Fortunately, the Justice Department jealously guards its authority to abuse the surveillance laws, and doesn't want to let NYPD in on the fun.
Mr. Mukasey wrote that [Police Commissioner Raymond] Kelly was in effect proposing that the Justice Department and the F.B.I. disregard the law, as spelled out in the Foreign Intelligence Surveillance Act of 1978.
"Nobody disregards FISA but us," Mukasey said. Well, not in those exact words, but you get the point.
NYPD is concerned that the Justice Department is following "a self-imposed standard of probable cause" that it need not follow. Some of us believe the probable cause requirement is constitutionally imposed, but in any event, NYPD ought not to be spying on people's communications on nothing more than a whim or a hunch.
Kelly complains that the Justice Department won't ask for a FISA warrant unless it has grounds for a FISA warrant. Is the Justice Department supposed to say to the FISA court, "we know NYPD doesn't really have any basis for this request, but they wanted us to pitch it to you anyway to see if maybe you won't notice"? While Kelly claims the Justice Department should submit "close cases" to see what happens, Kelly apparently doesn't know the difference between a "close case" and a "bad case."
Kelly's attitude is nonetheless prevalent in local law enforcement agencies. Officers write bad warrant applications that make no showing of probable cause, then shop them around to judges they know will rubber stamp them. After that they argue that they relied on the bad warrant in "good faith." Mukasey, as a former judge, apparently has a bit more respect for the process. Good for him.

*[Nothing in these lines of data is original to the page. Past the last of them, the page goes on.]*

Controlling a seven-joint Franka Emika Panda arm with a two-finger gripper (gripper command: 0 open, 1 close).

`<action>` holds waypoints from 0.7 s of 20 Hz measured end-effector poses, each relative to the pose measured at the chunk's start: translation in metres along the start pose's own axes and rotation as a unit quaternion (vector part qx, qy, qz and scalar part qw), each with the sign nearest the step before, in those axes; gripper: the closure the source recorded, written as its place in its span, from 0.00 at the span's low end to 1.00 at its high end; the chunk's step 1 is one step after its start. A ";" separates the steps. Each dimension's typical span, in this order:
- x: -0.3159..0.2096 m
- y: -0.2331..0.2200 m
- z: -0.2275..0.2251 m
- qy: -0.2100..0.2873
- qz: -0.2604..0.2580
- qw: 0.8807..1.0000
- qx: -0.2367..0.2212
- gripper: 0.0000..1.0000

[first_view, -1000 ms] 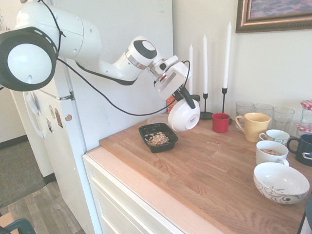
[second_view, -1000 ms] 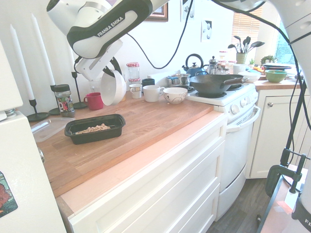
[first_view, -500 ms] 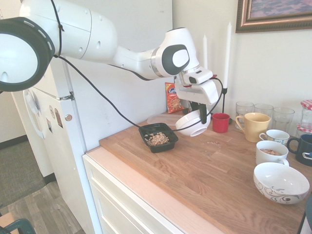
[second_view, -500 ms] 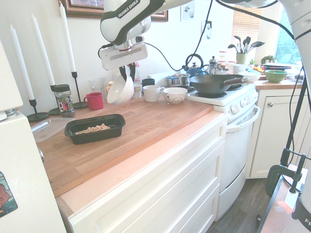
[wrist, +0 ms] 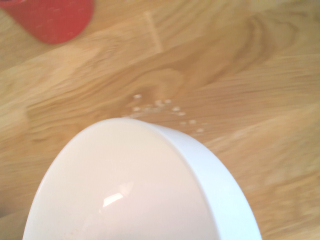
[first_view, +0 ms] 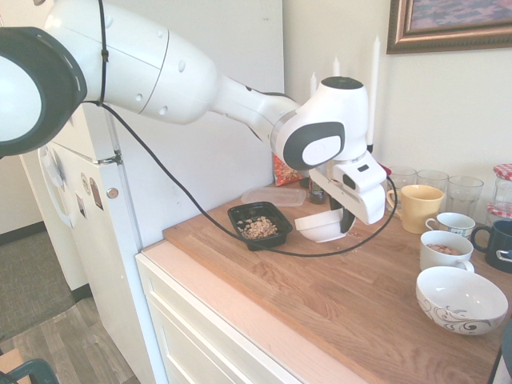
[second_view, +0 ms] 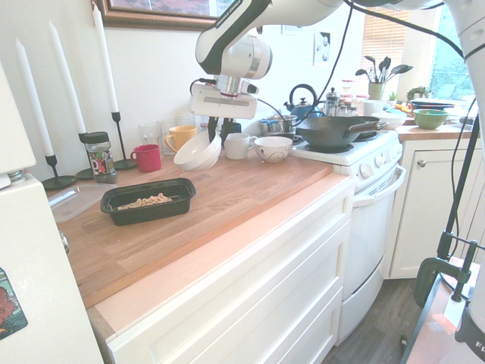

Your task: Put the cereal into the box

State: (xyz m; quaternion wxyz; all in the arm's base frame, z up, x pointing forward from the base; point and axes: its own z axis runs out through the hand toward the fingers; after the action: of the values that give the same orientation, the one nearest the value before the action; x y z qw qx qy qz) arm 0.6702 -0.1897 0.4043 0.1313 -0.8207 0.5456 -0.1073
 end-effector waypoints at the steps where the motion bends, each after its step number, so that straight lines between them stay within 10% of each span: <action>1: 0.005 0.007 0.003 -0.004 0.004 1.000 0.007 1.00; 14: 0.055 0.073 0.050 -0.073 0.060 0.992 0.079 1.00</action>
State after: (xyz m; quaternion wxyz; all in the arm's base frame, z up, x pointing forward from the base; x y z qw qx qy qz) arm 0.6441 -0.2625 0.3351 0.2412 -0.7794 0.5724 -0.0819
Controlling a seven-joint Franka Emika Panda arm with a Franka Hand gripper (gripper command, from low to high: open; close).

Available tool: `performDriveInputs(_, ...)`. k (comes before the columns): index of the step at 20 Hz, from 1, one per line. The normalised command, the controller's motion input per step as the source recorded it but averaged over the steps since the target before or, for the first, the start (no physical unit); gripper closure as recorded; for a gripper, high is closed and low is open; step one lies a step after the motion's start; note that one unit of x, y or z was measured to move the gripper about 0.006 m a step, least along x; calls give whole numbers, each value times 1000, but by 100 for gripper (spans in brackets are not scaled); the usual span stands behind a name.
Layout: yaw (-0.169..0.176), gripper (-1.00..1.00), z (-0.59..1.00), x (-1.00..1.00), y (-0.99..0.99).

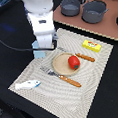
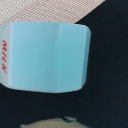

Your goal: Interact with the objects in diverse but meaningful ways.

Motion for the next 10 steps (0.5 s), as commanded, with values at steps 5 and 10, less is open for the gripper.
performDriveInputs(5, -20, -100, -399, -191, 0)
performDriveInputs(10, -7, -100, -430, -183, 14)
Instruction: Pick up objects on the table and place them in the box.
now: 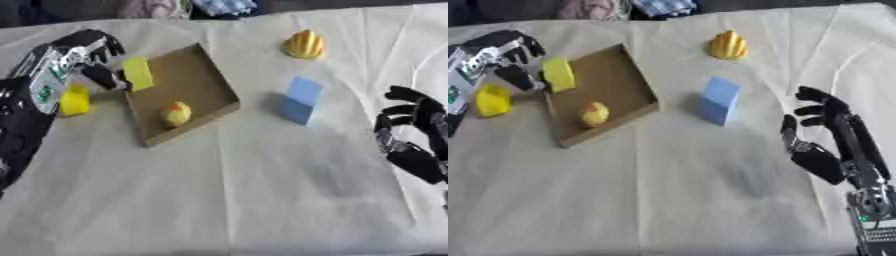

Kelly's complaint that New Yorkers are at risk for victimization by terrorists because of the Justice Department's insistence that it follow the law rings hollow given NYPD's concept of terrorist surveillance. As the NYCLU reported, the NYPD engaged in pervasive surveillance of lawful demonstrators at the 2004 Republican National Convention. If political protesters are the sort of people the NYPD regards as terrorists, it needs no additional surveillance authority.
If, as the linked article suggests, this dispute became public to raise Kelly's visibility and enhance his brand as a warrior against terrorism with an eye to being appointed Secretary of Homeland Security, the strategy didn't work. Fortunately for us all. Homeland security starts with making us secure from the government's invasion of our privacy. Having a supercop running the agency who lacks an appropriate respect for the nation's constitutional values would not make us safe from terrorism, but would make us less safe from our government.